### REQUIRED ACTION
The expected answer is the set of lines in the data below between the line holding "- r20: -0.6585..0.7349" and the line holding "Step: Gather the", inclusive, written out exactly.
(SUPPLIED DATA)
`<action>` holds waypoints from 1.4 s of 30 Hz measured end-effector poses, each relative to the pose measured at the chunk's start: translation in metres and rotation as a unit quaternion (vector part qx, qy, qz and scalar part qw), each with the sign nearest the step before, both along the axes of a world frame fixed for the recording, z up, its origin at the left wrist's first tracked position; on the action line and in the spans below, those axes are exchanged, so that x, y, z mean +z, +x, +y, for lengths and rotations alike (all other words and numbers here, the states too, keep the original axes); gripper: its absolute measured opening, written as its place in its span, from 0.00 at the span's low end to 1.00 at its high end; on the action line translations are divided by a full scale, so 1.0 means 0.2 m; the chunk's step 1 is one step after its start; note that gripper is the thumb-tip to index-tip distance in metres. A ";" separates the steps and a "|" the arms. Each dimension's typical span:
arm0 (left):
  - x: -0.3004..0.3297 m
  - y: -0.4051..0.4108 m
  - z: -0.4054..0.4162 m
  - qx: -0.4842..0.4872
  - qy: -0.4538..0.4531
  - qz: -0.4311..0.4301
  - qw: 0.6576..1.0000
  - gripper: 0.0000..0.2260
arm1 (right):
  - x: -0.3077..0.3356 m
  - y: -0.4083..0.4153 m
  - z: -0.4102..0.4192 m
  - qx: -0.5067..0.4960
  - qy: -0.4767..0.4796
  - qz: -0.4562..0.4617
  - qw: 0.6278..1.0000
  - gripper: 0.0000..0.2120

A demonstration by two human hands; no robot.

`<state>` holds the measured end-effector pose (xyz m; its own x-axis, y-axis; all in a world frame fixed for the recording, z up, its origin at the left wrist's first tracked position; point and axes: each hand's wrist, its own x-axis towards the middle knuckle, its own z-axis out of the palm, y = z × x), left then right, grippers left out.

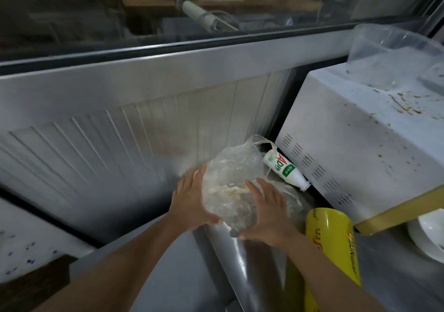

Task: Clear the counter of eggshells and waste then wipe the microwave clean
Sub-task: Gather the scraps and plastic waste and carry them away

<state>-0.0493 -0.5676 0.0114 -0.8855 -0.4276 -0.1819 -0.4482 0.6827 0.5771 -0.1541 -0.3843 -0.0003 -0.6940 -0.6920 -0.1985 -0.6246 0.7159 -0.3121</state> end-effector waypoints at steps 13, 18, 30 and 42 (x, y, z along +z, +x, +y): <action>-0.13 -0.13 0.03 -0.035 -0.020 0.026 0.999 0.44 | -0.07 -0.04 -0.06 -0.050 -0.228 -0.038 0.972 0.27; -0.15 -0.19 0.07 -0.026 -0.084 0.045 0.995 0.32 | -0.06 -0.06 -0.08 -0.072 -0.243 -0.051 0.966 0.24; -0.20 -0.28 0.13 -0.017 -0.196 0.008 0.980 0.15 | -0.05 -0.07 -0.02 -0.065 -0.232 -0.022 0.970 0.23; -0.03 -0.23 0.05 0.063 -0.247 0.050 0.966 0.14 | 0.09 -0.21 0.13 -0.148 -0.277 0.020 0.949 0.30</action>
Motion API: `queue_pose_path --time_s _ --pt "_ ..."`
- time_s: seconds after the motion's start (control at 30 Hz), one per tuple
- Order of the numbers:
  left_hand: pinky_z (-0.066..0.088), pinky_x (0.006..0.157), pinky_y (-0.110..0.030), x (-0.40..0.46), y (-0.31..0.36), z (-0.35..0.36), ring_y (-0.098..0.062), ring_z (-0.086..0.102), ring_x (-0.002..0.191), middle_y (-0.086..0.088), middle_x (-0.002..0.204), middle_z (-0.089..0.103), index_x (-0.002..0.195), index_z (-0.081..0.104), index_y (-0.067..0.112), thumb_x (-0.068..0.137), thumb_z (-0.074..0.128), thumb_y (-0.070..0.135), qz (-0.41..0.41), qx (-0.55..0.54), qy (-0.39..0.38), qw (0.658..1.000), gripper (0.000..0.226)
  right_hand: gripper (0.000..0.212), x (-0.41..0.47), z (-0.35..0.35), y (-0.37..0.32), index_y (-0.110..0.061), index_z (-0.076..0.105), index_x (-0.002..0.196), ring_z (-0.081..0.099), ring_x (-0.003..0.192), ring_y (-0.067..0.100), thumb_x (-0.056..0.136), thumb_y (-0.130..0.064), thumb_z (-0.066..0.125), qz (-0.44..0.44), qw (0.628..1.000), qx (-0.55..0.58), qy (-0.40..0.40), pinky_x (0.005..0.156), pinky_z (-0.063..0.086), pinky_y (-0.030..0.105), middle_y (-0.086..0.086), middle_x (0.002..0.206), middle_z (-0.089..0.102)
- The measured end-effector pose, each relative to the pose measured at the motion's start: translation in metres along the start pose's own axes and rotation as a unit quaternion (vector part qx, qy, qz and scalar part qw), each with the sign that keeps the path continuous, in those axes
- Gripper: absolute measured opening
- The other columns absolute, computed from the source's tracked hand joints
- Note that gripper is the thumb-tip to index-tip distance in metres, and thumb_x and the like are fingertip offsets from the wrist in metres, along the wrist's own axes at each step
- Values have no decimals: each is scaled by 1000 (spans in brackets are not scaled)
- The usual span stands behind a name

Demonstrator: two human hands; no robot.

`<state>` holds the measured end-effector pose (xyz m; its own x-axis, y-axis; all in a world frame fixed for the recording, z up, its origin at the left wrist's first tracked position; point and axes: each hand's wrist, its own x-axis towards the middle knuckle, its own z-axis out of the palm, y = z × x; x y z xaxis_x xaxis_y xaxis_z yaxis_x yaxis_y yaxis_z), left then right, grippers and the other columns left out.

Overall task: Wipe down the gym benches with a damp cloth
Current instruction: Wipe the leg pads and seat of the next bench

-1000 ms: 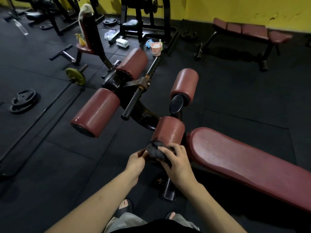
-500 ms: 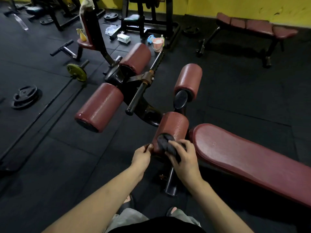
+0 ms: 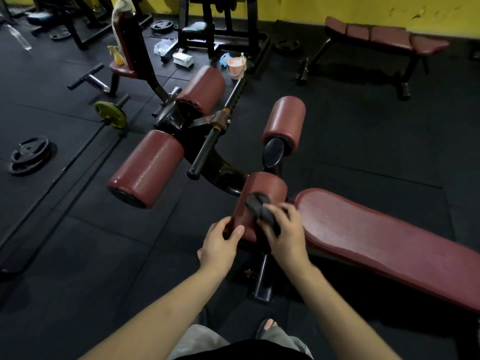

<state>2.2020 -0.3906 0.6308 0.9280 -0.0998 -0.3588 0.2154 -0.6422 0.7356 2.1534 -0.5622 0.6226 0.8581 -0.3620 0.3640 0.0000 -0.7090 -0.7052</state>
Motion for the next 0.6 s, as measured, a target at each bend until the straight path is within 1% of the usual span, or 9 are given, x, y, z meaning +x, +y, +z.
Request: queue_pose_path --time_s 0.07,0.1,0.17,0.23,0.27,0.33,0.37,0.47,0.6 --pt "50 102 -38 9 -5 -4 -6 64 109 18 117 69 113 64 50 97 60 50 -21 -63 -32 997 16 42 -29 -5 -11 -17 68 130 53 112 22 90 -20 79 -45 999 1 -30 100 46 29 4 126 55" --pt "53 100 -36 11 -4 -7 -9 66 109 16 113 71 109 65 49 99 61 44 -24 -77 -37 996 12 40 -28 -6 -9 -16 69 130 52 112 21 91 -23 77 -62 997 -3 -46 99 45 29 4 125 56" --pt "53 98 -37 10 -3 -10 -8 66 106 18 111 67 111 68 43 98 63 41 13 -37 -6 999 14 38 -3 -6 1 -15 70 129 52 109 25 92 -24 74 -75 995 -23 -53 96 48 32 6 122 58" --pt "50 99 -40 0 4 -10 0 62 104 23 116 61 117 69 39 98 63 41 82 32 53 995 20 36 39 -2 18 -15 71 125 53 105 30 91 -22 78 -44 998 -41 -16 93 51 41 8 118 59" --pt "46 101 -39 -8 7 -8 2 59 106 25 120 58 123 68 40 99 62 42 117 59 62 989 25 35 61 -1 26 -14 72 124 54 104 32 91 -23 79 -7 999 -42 4 93 51 46 9 117 59" --pt "34 102 -33 -22 10 -3 4 53 117 27 133 53 135 63 42 101 56 46 152 109 51 981 34 33 89 -2 37 -13 71 123 55 105 33 93 -25 78 48 998 -32 21 95 50 51 10 116 59" --pt "28 100 -30 -25 10 -1 4 50 122 27 139 51 139 59 43 102 54 47 152 133 50 978 37 33 92 -2 39 -13 71 123 57 104 32 93 -24 78 53 998 -28 23 94 51 51 10 115 59" --pt "23 96 -28 -21 8 0 3 51 123 26 144 49 140 57 44 104 47 50 132 161 59 976 39 35 58 1 26 -12 71 122 59 105 29 89 -18 81 26 999 -11 29 94 53 46 9 117 59" --pt "34 94 -34 -13 3 1 -4 58 117 22 143 52 137 61 37 105 48 42 129 173 59 975 35 42 -30 -3 -1 -16 69 129 55 114 22 89 -17 80 -15 1000 13 -5 103 47 31 5 126 56"
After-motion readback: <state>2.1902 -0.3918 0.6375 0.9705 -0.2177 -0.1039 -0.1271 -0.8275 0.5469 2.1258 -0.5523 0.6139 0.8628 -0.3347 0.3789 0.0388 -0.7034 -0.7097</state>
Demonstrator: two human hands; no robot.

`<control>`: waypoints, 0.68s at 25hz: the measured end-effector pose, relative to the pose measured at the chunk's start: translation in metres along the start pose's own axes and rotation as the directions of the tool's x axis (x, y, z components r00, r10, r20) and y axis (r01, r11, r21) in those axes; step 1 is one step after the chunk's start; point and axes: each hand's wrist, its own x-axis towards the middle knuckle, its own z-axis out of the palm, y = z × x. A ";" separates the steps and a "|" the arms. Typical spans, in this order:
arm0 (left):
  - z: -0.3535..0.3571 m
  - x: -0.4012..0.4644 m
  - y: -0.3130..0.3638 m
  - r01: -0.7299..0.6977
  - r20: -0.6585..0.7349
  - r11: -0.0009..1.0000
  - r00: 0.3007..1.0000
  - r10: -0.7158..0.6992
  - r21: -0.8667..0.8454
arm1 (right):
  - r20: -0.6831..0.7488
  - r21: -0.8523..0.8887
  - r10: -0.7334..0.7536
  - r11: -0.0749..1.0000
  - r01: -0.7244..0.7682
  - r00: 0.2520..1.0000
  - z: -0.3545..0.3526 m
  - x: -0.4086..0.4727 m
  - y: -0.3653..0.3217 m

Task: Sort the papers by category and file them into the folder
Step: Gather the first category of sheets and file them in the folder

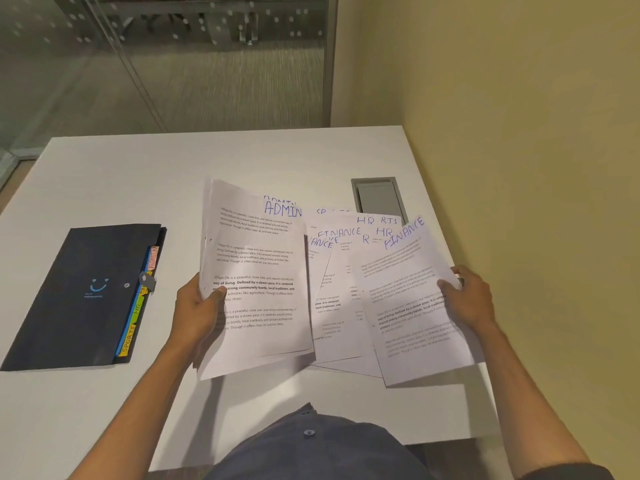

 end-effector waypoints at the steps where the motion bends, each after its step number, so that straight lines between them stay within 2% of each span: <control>1: -0.002 0.002 -0.001 -0.002 -0.004 1.000 1.000 0.002 0.013 | 0.009 0.000 0.011 1.000 -0.011 1.000 0.000 0.000 0.000; 3: -0.005 0.004 -0.004 -0.001 -0.007 0.999 1.000 0.002 0.033 | 0.060 -0.073 0.059 0.996 -0.054 0.996 0.006 0.002 0.004; 5: -0.006 0.003 -0.006 -0.005 -0.009 0.999 1.000 0.006 0.049 | 0.062 -0.281 0.112 0.955 -0.090 0.992 0.018 0.000 0.006; 7: -0.008 0.002 -0.008 -0.004 -0.017 0.998 1.000 0.005 0.058 | 0.015 -0.473 0.008 0.881 0.000 1.000 0.042 -0.013 -0.003; 9: -0.009 0.001 -0.012 0.002 -0.018 0.998 1.000 -0.001 0.060 | 0.071 -0.497 -0.173 0.848 0.185 0.982 0.076 -0.033 -0.022; 11: -0.010 0.000 -0.013 0.009 -0.020 0.998 1.000 -0.008 0.058 | 0.223 -0.459 -0.249 0.826 0.327 0.943 0.112 -0.056 -0.041; 13: -0.010 -0.002 -0.013 0.017 -0.025 0.998 1.000 -0.016 0.060 | 0.334 -0.455 -0.235 0.808 0.374 0.913 0.144 -0.068 -0.055; 17: -0.014 -0.005 -0.013 0.018 -0.039 0.998 0.999 -0.016 0.067 | 0.405 -0.492 -0.173 0.787 0.373 0.898 0.186 -0.064 -0.072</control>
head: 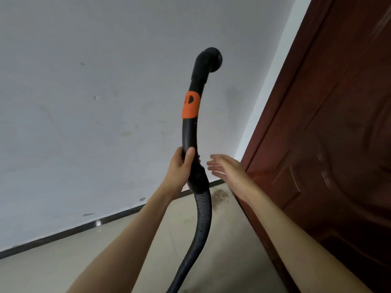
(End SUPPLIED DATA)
### TASK RESPONSE
  - r20: -0.6585..0.7349
  - r11: -0.0009..1.0000
  - r00: 0.3007..1.0000
  - r10: -0.7158..0.6992
  - r21: -0.8667..0.8454
arm1 (right):
  - r20: -0.6831..0.7488
  - r21: -0.8523..0.8887
  - r10: -0.7334..0.7536
  - r11: -0.0749..1.0000
  - r01: -0.7244..0.7682
  - r00: 0.2520..1.0000
  - z: -0.3545..0.3526 m
  - x: -0.4086..0.4727 m
  - y: -0.3653..0.3217 m

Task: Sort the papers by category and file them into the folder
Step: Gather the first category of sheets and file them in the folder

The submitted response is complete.